JLRに対するスロバキアの公的支援、欧州委が承認

欧州委員会は4日、英高級車メーカーのジャガー・ランドローバー(JLR)がスロバキアに工場を建設する事業に対する同国政府の支援を承認したと発表した。EUの公的支援に関するルールに違反する恐れがあるとして調査を行ってきたが、最終的に問題はないと判断した。

調査対象となっていたのは、インド自動車大手タタ・モーターズ傘下のJLRが14億ユーロを投じてスロバキア西部ニトラに年産能力15万台の乗用車工場を建設するプロジェクトへの公的支援。スロバキア政府は同社が2015年に新工場をメキシコまたはスロバキアに建設する計画を発表した際、誘致のため1億2,500万ユーロの助成を決めた。

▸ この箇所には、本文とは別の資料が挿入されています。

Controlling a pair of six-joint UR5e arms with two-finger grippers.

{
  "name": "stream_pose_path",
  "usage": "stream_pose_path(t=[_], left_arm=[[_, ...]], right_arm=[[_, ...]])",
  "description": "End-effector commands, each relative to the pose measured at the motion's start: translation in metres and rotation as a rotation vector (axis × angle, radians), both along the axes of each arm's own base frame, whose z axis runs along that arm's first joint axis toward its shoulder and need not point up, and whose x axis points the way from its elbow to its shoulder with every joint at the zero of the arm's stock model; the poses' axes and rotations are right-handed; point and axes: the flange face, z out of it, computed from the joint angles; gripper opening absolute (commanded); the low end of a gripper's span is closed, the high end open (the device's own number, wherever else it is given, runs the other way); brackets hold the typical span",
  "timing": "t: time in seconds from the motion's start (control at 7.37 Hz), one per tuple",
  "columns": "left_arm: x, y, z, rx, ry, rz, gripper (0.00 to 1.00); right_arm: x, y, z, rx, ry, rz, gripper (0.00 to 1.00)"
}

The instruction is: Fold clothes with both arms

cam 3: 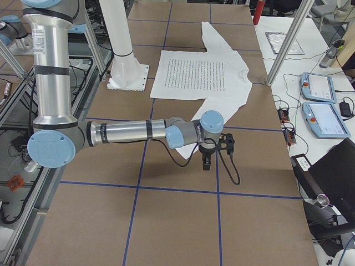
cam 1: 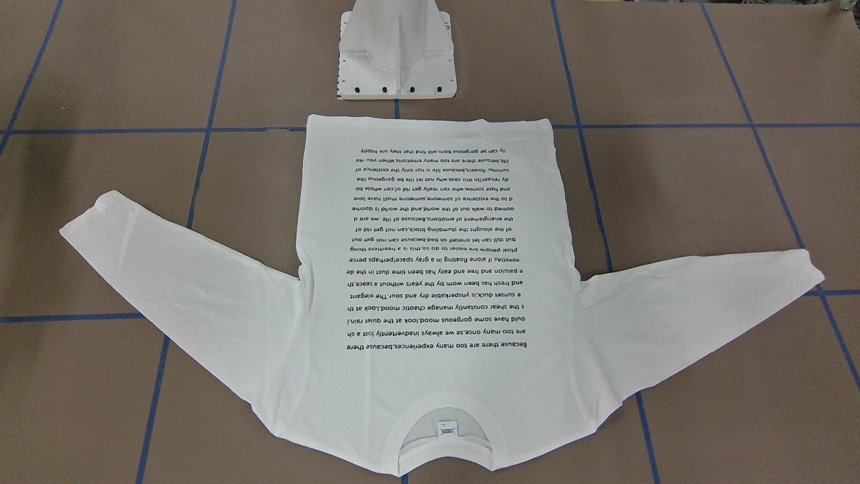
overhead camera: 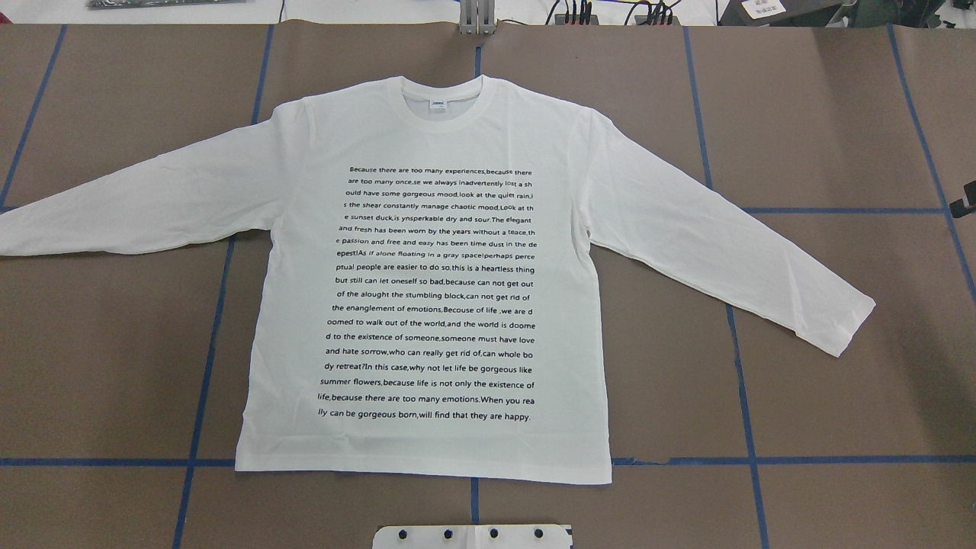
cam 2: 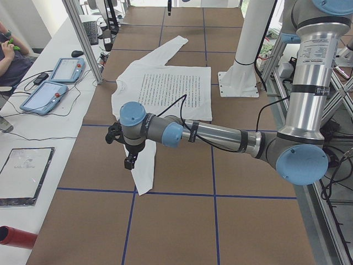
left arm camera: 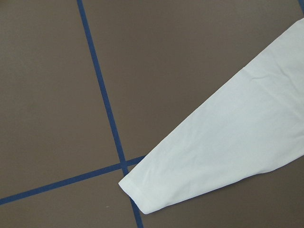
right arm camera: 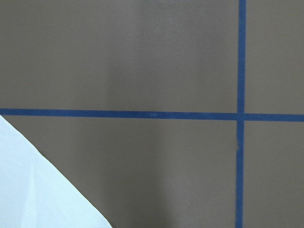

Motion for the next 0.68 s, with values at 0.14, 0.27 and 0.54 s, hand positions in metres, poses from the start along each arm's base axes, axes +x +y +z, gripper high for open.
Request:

EUはこのような支援に関して、複数の加盟国が工場などの誘致をめぐり、助成で競い合うのを避けるため、助成額を必要最小限に抑えることや、他の加盟国の同レベルの発展状況にある地域への投資を奪うものであってはならないといった制限を設けている。

欧州委は同支援に関して、政府が工場用地確保に関する優遇策も提供することが実質的な助成となり、これを含めると助成額がEUのルールで認められる限度を超える可能性があるほか、JLRが他のEU加盟国も工場建設地の候補としていた疑いがあるなどとして、17年5月に本格的な調査を開始していた。

しかし、最終的に同支援はEUのルールを順守しており、地域経済の振興にも寄与すると判断し、正式承認した。